The Perl Toolchain Summit needs more sponsors. If your company depends on Perl, please support this very important event.
/*
bias

Compute sex bias based on previous births

Version 1.17 - 29th December 2012

Ever notice that certain families seem to have all boys or all girls?
Sometimes five or six in a row of all the same sex?  Is this a mere
statistical fluctuation, or is something special happening?

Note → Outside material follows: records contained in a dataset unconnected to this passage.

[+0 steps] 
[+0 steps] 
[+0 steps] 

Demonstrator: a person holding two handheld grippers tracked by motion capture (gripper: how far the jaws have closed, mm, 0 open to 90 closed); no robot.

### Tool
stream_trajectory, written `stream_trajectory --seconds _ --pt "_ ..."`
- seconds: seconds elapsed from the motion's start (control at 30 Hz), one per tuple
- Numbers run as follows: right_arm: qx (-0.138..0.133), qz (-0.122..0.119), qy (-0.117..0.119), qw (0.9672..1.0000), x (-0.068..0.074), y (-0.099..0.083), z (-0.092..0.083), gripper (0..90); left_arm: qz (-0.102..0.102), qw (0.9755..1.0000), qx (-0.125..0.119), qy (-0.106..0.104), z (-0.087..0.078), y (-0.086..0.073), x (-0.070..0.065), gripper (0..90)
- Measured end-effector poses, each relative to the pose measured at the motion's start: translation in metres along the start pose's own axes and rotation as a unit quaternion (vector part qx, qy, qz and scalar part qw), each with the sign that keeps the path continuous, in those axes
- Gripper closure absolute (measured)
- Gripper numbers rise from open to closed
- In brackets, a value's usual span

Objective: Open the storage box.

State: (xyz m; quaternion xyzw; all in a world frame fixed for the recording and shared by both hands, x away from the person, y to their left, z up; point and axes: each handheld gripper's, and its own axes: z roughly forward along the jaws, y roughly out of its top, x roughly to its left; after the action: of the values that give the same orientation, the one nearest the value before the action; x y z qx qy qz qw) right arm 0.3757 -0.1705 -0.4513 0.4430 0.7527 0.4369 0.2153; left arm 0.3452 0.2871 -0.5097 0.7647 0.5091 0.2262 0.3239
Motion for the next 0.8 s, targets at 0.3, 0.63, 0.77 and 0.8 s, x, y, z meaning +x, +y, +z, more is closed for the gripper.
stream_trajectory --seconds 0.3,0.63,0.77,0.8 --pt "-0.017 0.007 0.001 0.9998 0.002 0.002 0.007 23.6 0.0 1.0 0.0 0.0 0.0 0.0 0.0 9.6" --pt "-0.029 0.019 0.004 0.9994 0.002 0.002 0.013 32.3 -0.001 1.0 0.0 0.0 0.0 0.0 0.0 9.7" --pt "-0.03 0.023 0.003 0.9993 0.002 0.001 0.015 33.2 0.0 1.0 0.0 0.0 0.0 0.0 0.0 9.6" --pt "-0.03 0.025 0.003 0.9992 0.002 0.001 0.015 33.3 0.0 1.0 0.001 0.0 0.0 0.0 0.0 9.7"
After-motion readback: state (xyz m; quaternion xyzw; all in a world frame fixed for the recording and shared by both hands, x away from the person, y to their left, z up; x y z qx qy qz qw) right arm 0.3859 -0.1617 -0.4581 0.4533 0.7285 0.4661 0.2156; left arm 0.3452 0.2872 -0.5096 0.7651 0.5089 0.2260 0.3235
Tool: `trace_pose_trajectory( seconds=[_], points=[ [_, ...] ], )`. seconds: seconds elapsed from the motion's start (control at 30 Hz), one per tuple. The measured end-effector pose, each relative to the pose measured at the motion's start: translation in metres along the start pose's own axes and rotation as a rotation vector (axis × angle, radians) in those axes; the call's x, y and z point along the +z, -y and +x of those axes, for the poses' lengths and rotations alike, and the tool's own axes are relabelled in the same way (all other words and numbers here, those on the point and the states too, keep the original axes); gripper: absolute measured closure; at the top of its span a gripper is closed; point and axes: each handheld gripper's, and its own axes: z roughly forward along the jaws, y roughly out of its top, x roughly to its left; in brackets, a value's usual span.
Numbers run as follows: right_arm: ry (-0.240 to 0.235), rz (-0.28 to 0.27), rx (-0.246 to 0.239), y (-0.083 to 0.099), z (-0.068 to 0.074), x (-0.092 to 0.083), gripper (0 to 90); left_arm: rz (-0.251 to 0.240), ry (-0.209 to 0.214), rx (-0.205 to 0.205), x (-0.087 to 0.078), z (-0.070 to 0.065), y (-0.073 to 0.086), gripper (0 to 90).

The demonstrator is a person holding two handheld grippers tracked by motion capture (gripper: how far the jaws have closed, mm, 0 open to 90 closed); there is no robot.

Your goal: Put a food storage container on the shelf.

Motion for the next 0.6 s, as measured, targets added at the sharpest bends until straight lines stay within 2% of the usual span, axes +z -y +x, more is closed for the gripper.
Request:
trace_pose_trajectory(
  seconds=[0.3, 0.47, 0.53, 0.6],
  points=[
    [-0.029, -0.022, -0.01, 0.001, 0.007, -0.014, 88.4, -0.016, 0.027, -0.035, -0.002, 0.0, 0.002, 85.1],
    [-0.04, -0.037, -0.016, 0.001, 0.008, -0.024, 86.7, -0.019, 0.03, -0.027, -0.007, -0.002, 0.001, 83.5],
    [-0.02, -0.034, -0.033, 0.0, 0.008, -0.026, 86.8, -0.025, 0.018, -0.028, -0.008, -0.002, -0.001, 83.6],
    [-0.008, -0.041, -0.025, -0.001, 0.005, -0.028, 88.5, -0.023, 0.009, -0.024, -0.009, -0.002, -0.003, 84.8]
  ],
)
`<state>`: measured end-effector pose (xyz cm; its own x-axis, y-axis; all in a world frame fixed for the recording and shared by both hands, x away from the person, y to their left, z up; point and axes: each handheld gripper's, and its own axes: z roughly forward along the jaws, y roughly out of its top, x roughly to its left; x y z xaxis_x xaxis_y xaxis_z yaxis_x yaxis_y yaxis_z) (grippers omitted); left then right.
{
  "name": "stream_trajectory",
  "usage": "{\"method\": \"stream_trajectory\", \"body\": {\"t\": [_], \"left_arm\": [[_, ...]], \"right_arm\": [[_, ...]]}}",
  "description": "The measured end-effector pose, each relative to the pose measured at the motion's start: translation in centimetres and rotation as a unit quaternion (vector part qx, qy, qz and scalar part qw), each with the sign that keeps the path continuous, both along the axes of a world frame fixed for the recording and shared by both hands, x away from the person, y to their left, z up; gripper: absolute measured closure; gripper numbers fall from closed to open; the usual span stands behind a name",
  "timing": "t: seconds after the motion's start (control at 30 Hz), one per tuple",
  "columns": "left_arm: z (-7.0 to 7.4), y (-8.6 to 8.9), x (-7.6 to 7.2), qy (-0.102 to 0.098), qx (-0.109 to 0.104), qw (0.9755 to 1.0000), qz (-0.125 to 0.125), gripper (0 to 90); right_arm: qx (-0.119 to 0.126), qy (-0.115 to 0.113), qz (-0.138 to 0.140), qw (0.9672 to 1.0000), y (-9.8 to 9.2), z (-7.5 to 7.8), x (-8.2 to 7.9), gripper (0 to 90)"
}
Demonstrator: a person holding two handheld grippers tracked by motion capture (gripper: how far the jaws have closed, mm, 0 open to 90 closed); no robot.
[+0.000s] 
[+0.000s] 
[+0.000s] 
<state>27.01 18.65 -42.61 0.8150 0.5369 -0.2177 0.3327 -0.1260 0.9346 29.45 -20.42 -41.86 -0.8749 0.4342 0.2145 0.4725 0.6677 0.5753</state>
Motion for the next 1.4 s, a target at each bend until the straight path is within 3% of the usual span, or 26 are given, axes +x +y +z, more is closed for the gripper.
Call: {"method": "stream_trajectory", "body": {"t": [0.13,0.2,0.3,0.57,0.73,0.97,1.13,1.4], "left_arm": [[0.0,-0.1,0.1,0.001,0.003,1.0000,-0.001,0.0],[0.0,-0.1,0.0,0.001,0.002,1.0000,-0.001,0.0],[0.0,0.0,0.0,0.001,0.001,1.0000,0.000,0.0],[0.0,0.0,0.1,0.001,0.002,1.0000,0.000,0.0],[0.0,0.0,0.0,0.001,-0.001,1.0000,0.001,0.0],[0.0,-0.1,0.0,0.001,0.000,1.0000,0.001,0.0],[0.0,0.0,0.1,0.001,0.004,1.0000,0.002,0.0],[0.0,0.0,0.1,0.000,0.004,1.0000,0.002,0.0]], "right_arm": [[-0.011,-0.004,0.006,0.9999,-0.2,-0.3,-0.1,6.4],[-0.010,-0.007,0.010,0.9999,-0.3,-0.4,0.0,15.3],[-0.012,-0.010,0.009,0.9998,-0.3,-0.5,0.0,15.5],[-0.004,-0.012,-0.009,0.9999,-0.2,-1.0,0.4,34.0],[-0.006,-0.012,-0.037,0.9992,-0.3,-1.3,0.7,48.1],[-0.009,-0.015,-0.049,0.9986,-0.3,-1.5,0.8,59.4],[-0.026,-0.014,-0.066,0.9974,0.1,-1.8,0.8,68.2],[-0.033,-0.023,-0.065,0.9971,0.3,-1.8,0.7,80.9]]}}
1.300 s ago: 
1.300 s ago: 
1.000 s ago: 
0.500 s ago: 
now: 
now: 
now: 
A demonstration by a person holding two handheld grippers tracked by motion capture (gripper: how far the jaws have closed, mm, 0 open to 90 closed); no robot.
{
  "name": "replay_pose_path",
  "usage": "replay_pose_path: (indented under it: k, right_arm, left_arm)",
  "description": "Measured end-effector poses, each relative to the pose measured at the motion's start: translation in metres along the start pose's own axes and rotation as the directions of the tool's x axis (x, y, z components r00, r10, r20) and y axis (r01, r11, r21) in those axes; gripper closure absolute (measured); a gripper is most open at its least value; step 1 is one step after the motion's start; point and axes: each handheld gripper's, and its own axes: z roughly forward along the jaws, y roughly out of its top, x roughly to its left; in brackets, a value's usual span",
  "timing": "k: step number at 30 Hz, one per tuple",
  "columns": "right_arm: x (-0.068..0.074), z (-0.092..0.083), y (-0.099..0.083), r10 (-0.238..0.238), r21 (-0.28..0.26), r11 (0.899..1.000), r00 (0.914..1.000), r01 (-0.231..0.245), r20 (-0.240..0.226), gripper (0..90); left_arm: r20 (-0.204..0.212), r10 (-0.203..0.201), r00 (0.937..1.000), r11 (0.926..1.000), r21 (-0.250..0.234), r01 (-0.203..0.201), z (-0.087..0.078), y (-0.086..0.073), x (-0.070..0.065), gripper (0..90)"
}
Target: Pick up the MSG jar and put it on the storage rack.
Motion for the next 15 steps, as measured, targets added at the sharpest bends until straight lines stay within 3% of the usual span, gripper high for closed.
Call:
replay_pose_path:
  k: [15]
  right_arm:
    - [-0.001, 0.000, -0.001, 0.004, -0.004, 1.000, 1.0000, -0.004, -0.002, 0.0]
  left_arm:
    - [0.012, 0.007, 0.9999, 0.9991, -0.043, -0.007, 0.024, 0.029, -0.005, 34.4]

This program gives statistics for male vs female births.  First, it
tabulates the number of males and females next born after each possible
proportion of previous births in the same family.  In particular, it
gives the sex tally of first-borns (where the proportion of previous
births is 0 males and 0 females), then the tally for second-borns where
the first child was a female (0+1), and so on.  Any combination that
doesn't actually occur in the database is skipped in the report (for
example, if no family is found with more than 3 sons, the tallies for
3+0, 3+1, and so on would all show a total of 0 males, and there would
be no tallies listed for 4+0, 4+1, and so on).

Children of unknown sex are not included in these statistics.

The program next prints out the relative excess of male births
(typically a positive value) over the nominally expected 50%.  For many
files, there is a tendency to include incomplete families with only one
known child; for this reason, "only" children are excluded from these
statistics.  Also, the male excess is computed for two different subsets
of the children: (A) the set of all children not born last, and (B) the
set of all children not born first.  For both of these, there is also a
measure of the variability of the sex ratio to put the percentages in
perspective.  In addition, the program prints out the correlation
between the sex ratio for children already born into a family and the
likelihood of getting a male (or female) as the *next* child.  If the
sample is unbiased, and if the sex of each child is truly random, this
correlation should be 0.

It also tallies the fraction of births matching the sex of the previous
birth in the same family (again, excluding any children of unknown sex).
These results are printed out for a succession of increasingly restricted
cases: first, for all births of non-first-borns; then, for births preceded
by two-in-a-row of the same sex; then, for three-in-a-row; and so on.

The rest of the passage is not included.